Grocery shopping Thanksgiving week at the Berkeley Bowl, my local grocery store, is a spiritual npractice all its own. This year I went on Monday because I needed a lighter experience in my hectic week. Some years I’ve gone on the Wednesday before Thanksgiving and I literally had to return my focus to my breath over and over again to get through the experience without snapping.

While shopping I had to proceed cautiously, doing my best to be aware of the people around me and make way for them.  On my way to the produce section I was stopped by a conversion of carts and people that made a traffic jam that could only be cured be someone backing off. Of course other people were the cause of the problem, not me.  I was just trying to get to the yams.  Okay, so were they.  We all wanted the same thing:  to buy the best ingredients to make the delicious food for our celebrations with family and friends. A bubble of frustration built in my chest. I closed my eyes and took a deep breath.  Calmed I looked out again; the jam had loosened up. My yams were in sight. Suddenly I was struck by the beautiful mounds of colorful produce ahead of me. Gratitude welled up in my chest. There was so much abundance it literally took my breath away. It didn’t matter in the slightest that I had to wait 20 seconds to get there.  All I needed, actually more than I needed, was right in front of me. I floated through my day full of gratitude and joy.

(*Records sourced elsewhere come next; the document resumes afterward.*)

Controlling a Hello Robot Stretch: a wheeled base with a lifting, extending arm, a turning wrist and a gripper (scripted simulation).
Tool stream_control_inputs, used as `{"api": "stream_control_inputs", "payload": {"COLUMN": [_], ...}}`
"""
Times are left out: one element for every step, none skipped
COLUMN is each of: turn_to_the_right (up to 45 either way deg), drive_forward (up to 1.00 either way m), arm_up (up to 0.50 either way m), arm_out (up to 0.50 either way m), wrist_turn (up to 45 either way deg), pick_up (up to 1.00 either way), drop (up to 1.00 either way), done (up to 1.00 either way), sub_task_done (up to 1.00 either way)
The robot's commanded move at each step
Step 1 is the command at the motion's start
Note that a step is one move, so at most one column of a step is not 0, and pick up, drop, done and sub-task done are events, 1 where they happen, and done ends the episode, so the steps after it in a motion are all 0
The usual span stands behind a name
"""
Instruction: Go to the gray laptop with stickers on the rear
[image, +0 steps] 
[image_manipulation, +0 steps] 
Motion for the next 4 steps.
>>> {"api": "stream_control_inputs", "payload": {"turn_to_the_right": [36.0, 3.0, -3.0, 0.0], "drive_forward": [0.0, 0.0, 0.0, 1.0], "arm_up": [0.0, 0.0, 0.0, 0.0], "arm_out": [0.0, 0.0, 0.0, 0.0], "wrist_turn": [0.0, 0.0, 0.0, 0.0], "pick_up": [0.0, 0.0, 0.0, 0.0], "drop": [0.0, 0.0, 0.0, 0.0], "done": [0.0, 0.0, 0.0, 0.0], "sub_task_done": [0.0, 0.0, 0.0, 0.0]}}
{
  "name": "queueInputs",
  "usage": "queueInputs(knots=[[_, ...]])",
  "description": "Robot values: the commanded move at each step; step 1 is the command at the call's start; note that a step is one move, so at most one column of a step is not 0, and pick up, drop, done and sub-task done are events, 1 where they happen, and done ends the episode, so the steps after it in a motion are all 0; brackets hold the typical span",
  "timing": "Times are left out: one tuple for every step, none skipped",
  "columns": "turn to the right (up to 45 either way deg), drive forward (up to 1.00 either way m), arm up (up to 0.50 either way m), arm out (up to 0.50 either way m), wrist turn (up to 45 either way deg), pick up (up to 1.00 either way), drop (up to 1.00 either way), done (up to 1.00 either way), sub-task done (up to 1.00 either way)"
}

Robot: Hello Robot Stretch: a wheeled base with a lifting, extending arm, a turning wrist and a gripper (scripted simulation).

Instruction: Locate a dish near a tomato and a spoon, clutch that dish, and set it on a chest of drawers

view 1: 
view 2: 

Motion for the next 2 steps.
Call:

Shopping at the Berkeley Bowl Thanksgiving week is one of my favorite spiritual practices, though I only experience it once a year.  Maybe next year I’ll go on Tuesday and Wednesday.  ​
 •  0 comments  •  flag
Share on Twitter
Published on November 26, 2015 13:13

November 18, 2015

Breathe in sadness;  Breathe out love

I started meditating during a particularly challenging time in my life.  Just when I needed it most, my neighbor started teaching a class on Tibetan Buddhism.  He talked first about Buddhist principles and then gave us practical instruction on different forms of meditation, starting with Tong Len.

I took to Tong Len like a fish to water.  It’s the first form of meditation that really worked for me. In Tong Len meditation you send loving kindness out into the world starting with yourself and then move out in concentric circles.

Sitting on my pillow, I close my eyes, take a centering breath and form a picture of myself in my mind.  I breathe in my  sadness and breathe out love for myself.  Then I imagine someone I love who is struggling and breathe in their sadness and breathe out love for that person.  I move to a stranger--such as a homeless person I’ve passed recently, newsworthy victims of an international tragedy, or the President. I breathe in their sadness and breathe out love for them.  And finally the hardest--but most satisfying over time--person: someone I’m struggling with.  I breathe in their sadness and breathe out love for them.

I started doing it for five minutes in the morning, but that wasn’t enough time. I went up a minute each day until it seemed too long and then I backed off.  Nine minutes most mornings I cultivate a practice of compassion for myself and for so many others.  Pema Chodron explains it better than I ever could:  http://old-shambhala.shambhala.org/te...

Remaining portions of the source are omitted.